Another day, another development in the pension fund kickback scandal. This time it’s a guilty plea from Julio Ramirez, who committed securities fraud by scheming with Hank Morris to secure investments from New York State Common Retirement Fund. At the time, he was working for placement agency Wetherly Capital.

Ramirez, you might recall, was in this space just three weeks ago – when we reported that he had left placement agent Park Hill Group, an affiliate of The Blackstone Group. Blackstone spokesman Peter Rose told me at the time – and reiterated yesterday – that Ramirez voluntarily gave notice at the beginning of January, and his last day was March 31. Ramirez did not mention anything about the pending investigation, although Blackstone subsequently did its own review (including a sweep of Ramirez’ emails) to make sure he hadn’t been double-dealing while with Park Hill. Rose says that Blackstone found no such evidence.

Kind of kicking myself for not publicly tying Ramirez to the kickback scandal in that original item, but I didn’t feel like I had enough to go on – particularly because he had told Blackstone and others that he was leaving to hang his own shingle. So let me now double-back and trust my instinct on a couple of things:

  1. Over the weekend, a source told me to expect formal charges to be filed against at least two more people, in relation to the kickback scandal. He didn’t provide names, but said one would be a placement agent (apparently Ramirez) and the other would be a hedge fund manager (in the mold of Barrett Wissman). Your move, Mr. Cuomo.
  2. Ramirez’ guilty plea was in relation to NYSCERF, but the majority of his historical activity was with California-based pensions. In other words, this is not a regional story.
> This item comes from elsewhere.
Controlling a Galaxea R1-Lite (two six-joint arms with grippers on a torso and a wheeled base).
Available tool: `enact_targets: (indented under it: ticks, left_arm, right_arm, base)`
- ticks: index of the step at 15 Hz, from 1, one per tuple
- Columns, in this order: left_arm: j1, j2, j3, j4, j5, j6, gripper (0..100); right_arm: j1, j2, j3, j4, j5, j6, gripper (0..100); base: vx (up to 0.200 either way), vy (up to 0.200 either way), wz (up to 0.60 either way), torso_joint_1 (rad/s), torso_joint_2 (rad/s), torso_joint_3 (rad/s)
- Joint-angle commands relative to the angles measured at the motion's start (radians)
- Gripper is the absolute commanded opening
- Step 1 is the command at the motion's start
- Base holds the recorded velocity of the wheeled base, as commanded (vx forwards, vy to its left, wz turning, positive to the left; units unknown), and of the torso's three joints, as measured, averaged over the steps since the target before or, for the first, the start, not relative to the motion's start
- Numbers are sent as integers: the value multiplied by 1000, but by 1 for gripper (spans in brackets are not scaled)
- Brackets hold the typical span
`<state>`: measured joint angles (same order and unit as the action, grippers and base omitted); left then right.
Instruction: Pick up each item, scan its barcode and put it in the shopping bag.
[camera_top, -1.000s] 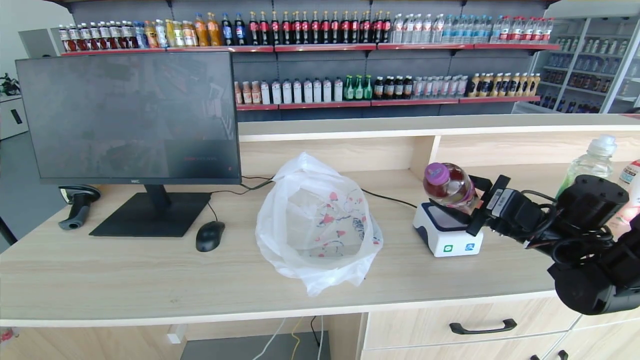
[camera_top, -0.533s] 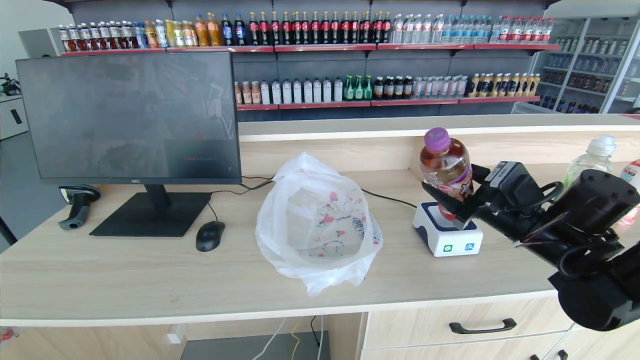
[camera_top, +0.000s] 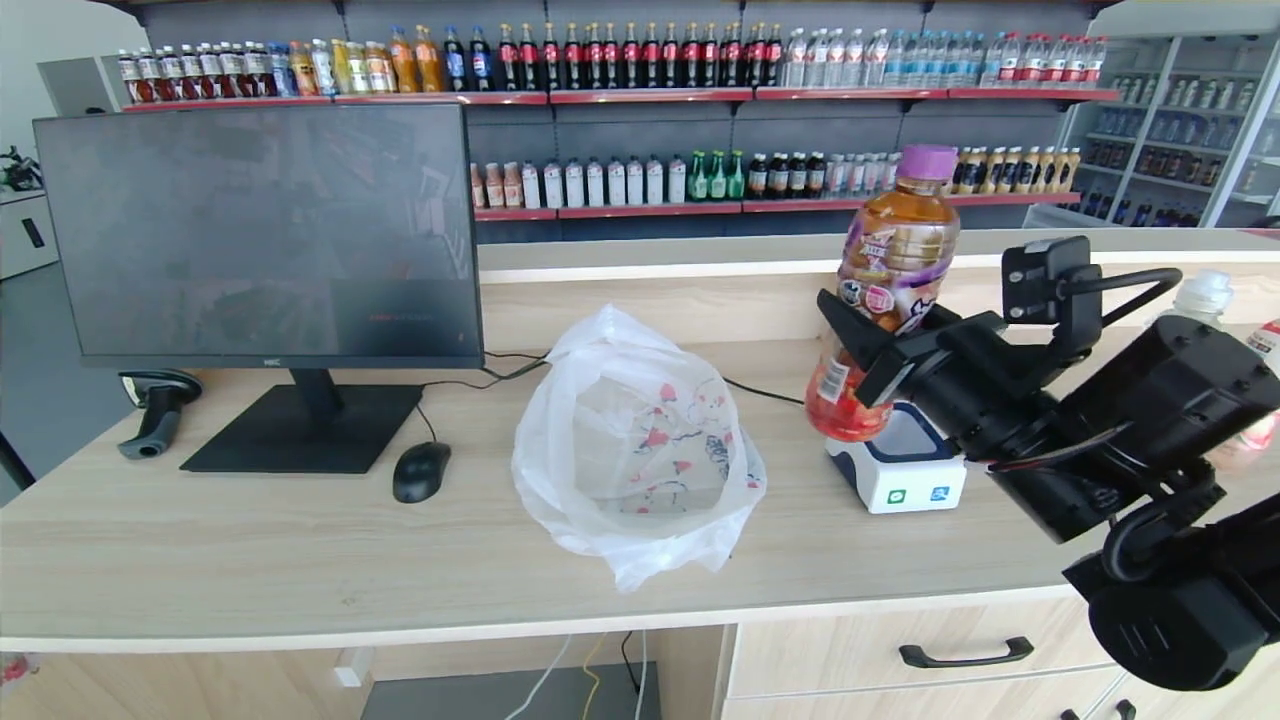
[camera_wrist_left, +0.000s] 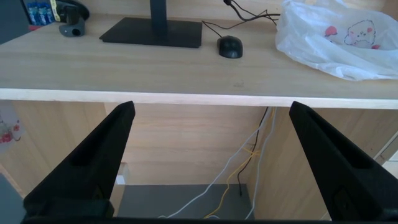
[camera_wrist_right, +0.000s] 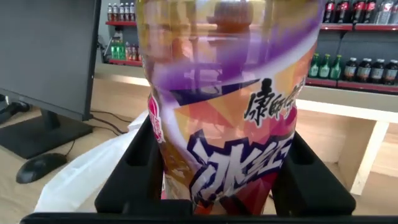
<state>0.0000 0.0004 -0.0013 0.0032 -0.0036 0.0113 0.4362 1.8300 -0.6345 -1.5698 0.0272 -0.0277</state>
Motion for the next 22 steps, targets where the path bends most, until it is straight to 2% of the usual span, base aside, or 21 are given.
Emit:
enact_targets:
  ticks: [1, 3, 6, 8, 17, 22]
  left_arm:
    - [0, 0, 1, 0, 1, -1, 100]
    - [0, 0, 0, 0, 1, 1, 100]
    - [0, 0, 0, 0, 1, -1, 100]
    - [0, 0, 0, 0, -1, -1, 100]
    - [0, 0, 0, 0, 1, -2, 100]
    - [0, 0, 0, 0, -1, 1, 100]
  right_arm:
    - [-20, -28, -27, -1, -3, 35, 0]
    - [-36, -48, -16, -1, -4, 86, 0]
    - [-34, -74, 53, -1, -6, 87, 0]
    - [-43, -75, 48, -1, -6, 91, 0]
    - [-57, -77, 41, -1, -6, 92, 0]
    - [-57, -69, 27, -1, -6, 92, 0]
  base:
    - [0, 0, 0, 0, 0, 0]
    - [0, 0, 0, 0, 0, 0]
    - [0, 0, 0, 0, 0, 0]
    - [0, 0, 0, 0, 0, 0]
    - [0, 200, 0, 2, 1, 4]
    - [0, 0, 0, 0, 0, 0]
Also worth noting that Ramirez’s guilty plea includes helping Aldus Equity get its deal with NYSCRF. A few years back, I wrote the following:

“Today’s news involves Aldus Equity Partners, a Dallas-based shop founded in 1998. Sources tell me that Aldus’ partners have effectively ousted firm founder Saul Meyer, and now are in the process of informing clients. I’m getting muddled tales as to the specific backroom politics, so will hold off until there is something more concrete.”
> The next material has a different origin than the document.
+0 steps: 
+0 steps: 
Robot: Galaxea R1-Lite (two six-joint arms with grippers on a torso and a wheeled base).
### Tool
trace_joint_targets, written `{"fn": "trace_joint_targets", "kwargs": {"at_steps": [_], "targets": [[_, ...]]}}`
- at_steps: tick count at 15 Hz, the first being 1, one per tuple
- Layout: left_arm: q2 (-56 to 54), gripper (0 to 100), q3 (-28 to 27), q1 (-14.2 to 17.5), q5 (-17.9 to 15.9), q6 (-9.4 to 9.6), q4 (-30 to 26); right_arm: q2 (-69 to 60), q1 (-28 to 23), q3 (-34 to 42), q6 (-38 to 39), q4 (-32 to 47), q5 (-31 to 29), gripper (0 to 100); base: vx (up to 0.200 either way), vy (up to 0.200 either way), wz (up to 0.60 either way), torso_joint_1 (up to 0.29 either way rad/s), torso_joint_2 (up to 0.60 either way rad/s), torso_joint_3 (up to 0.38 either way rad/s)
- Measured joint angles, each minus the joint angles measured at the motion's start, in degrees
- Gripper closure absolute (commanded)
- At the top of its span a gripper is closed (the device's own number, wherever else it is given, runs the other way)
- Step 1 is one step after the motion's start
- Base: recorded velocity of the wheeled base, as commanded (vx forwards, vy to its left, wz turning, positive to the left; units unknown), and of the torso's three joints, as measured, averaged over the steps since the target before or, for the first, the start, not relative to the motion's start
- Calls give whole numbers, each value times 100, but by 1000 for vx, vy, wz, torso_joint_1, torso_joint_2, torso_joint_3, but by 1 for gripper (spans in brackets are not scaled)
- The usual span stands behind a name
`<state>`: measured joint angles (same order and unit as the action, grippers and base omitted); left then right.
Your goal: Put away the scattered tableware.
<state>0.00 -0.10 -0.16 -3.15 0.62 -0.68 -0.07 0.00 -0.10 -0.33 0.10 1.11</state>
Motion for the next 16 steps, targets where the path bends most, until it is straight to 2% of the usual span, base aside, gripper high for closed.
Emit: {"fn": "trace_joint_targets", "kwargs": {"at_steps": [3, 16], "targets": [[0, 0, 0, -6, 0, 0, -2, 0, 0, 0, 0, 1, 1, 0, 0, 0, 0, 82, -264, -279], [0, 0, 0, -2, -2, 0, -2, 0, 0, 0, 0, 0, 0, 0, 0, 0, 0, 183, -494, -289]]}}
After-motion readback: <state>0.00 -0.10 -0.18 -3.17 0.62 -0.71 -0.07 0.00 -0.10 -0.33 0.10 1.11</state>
I had that info on very good authority (read: from within Aldus), so was stunned when Meyer somehow managed to stick around as the firm’s top gun.

Today, PE Insider picked up the moldy ball, reporting that Aldus only agreed to reinstate Meyer at the behest of Deutsche Bank, which was in the process of acquiring a 45% ownership stake in the firm. Seems that an Aldus with Meyer could call its own shots, but one without him would have its team integrated into the Deutsche superstructure. Not sure who at Deutsche made that call, but would sure love to know…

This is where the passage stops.